Our final design in which all of the parts of the Fluorimeter setup (the phone stand, the riser for the fluorimeter, and the fluorimeter itself) are all attached to the black box in which you take the pictures of the droplets.

We chose this design for the reason that when we were using the current setup for the fluorimeter, it was too clunky and had too many parts that needed to be accounted for, and the setup was also easily disturbed or messed up throughout the process. Because of this, we determined that we wanted to make a design that would have less moving parts that could be messed with during the experiment, and would be easier to manage in order to create accurate and repeatable results.


Feature 1: Consumables

Our product will use the same PCR consumables used in the lab. These include the PCR mix, Primer mix, SYBR green solution, and empty plastic PCR tubes. Our kit will include the essentials for the lab: PCR mix and empty PCR tubes. These consumables are essential to conducting PCR so we included it in our kit. We assume the lab conducting PCR has standard equipment of a micropipette and glass slides.

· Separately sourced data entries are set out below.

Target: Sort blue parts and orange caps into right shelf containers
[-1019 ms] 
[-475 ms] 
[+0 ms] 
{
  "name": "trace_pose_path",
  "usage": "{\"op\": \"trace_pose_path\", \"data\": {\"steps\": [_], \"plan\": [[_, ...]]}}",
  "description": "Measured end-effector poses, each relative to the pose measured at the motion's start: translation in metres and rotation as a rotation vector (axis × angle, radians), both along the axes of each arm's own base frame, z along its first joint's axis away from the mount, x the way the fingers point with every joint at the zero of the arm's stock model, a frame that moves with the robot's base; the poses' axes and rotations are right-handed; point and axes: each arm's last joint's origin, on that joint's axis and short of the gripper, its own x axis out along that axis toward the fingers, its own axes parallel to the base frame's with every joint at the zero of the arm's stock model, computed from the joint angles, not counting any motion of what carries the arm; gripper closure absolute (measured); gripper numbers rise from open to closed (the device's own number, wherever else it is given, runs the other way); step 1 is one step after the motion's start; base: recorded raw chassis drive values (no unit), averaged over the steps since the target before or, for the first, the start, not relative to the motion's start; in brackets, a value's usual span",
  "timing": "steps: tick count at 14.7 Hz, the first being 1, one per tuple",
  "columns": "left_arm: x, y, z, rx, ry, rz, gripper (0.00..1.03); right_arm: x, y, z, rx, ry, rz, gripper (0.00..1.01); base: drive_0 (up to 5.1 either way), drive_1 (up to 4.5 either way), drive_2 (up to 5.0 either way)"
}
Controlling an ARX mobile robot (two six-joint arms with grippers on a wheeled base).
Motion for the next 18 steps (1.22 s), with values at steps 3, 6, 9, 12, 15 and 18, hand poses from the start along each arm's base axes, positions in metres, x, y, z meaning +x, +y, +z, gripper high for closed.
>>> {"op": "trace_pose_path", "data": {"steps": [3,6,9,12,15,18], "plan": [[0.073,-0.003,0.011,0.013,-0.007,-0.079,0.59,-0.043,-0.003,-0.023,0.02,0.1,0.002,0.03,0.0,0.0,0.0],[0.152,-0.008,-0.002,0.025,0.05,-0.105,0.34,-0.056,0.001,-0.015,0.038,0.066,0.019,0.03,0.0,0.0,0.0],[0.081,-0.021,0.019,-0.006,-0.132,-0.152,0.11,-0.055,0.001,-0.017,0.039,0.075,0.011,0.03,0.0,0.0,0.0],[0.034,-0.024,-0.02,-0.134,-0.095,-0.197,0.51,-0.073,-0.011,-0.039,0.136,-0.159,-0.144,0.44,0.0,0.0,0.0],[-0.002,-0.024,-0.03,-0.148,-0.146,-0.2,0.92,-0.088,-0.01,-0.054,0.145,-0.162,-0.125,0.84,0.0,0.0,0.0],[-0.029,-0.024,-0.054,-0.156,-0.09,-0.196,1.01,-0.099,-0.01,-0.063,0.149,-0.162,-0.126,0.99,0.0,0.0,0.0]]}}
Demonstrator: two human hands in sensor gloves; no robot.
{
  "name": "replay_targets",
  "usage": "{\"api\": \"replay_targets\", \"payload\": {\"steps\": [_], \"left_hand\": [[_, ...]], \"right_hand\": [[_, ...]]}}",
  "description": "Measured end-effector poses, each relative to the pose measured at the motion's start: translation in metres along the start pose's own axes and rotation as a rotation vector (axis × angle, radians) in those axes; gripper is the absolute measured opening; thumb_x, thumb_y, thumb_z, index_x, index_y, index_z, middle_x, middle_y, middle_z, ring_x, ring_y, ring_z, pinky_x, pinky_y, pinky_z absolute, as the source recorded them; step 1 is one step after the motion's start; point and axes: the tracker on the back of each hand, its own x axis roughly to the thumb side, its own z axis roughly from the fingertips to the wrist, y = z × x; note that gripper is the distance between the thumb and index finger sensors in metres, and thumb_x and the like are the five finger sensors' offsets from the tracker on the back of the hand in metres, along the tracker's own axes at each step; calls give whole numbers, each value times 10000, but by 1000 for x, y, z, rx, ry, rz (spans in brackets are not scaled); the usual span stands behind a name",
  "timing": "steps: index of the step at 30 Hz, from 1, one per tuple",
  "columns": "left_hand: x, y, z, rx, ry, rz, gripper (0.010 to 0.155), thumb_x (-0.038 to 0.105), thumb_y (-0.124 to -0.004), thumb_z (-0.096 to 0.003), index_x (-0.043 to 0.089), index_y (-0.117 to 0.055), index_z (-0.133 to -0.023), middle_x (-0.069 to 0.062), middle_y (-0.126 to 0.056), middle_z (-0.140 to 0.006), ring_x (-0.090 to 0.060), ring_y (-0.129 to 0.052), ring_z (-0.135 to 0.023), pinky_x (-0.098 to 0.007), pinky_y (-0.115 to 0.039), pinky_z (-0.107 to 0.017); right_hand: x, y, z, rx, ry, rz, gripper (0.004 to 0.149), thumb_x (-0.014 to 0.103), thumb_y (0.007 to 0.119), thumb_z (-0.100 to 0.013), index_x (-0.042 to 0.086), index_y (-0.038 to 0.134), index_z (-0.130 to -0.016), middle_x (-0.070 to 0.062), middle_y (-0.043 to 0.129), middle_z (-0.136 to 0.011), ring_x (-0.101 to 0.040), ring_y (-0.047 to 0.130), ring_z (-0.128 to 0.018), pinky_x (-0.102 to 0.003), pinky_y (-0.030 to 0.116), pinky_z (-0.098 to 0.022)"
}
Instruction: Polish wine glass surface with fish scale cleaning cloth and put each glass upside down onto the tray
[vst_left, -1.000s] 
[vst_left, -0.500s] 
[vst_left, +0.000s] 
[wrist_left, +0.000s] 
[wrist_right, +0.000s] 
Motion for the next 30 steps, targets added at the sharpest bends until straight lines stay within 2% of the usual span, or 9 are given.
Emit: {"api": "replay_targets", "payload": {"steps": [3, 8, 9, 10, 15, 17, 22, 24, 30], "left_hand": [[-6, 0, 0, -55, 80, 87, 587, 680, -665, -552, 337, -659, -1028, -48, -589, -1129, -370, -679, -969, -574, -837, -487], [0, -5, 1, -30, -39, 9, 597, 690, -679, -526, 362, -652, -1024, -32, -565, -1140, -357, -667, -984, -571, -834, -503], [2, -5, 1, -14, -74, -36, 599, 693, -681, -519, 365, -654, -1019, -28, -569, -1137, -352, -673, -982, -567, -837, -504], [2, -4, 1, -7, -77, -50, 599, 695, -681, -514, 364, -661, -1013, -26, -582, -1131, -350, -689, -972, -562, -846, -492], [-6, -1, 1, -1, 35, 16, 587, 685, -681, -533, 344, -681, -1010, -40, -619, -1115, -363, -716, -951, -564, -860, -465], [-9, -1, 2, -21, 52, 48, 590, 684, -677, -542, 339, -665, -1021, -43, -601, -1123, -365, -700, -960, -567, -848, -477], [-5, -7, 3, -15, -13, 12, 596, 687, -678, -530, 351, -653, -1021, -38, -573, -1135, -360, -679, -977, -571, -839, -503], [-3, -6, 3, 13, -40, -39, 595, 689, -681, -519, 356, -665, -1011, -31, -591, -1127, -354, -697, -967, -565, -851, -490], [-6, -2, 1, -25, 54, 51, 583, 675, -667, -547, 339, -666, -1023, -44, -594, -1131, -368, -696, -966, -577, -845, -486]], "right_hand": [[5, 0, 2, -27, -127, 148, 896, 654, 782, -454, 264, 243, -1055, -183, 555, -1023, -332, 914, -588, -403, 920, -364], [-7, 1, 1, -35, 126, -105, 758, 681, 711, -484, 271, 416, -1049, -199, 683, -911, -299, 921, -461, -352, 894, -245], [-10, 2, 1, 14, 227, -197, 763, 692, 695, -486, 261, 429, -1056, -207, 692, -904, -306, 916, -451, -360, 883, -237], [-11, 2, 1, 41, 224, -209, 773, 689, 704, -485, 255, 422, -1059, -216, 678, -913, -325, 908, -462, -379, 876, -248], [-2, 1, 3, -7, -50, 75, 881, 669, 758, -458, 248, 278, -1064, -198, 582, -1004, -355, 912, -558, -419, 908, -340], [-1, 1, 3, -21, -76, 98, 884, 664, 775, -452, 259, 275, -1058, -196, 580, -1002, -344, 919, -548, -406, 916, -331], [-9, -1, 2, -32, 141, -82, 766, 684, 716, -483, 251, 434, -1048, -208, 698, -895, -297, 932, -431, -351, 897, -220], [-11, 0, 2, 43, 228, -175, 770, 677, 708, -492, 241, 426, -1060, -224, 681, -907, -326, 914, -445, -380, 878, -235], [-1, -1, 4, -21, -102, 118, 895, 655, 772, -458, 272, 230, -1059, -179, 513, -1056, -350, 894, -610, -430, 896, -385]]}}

Feature 2: Hardware - PCR Machine & Fluorimeter

Our design will use the same openPCR machine we used in the lab. As for the fluorimeter, all of the same parts are present but we chose to attach the phone holder to the box itself to aid in removing error such as when closing the lid and accidentally moving the phone holder which causes the phone to change positions and affect the results. This occurred multiple times during our experiment.